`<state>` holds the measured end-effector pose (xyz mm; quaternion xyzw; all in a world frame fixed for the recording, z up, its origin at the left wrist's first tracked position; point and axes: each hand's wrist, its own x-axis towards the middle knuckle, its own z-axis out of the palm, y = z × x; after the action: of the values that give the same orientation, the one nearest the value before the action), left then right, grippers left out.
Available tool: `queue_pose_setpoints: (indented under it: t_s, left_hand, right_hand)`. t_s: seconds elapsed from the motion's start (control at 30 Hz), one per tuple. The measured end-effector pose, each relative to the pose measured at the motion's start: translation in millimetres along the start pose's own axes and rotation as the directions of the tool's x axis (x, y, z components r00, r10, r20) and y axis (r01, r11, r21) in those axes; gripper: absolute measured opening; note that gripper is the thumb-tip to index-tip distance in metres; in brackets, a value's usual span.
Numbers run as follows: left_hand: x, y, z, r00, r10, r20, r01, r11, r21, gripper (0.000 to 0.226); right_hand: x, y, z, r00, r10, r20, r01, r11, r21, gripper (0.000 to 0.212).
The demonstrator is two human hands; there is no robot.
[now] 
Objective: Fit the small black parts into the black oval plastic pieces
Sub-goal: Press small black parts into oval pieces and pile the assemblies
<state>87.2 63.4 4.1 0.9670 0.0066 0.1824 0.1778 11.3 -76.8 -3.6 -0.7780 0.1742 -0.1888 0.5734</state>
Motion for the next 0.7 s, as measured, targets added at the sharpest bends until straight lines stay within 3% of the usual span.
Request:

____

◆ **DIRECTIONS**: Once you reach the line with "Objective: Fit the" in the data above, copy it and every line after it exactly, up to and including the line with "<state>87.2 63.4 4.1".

◆ **RESULT OF THIS EXERCISE**:
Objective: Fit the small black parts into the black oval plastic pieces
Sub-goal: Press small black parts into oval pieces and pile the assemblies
<state>87.2 63.4 4.1 0.9670 0.0066 0.1824 0.1778 11.3 -76.8 -3.6 -0.7780 0.1742 -0.1888 0.5734</state>

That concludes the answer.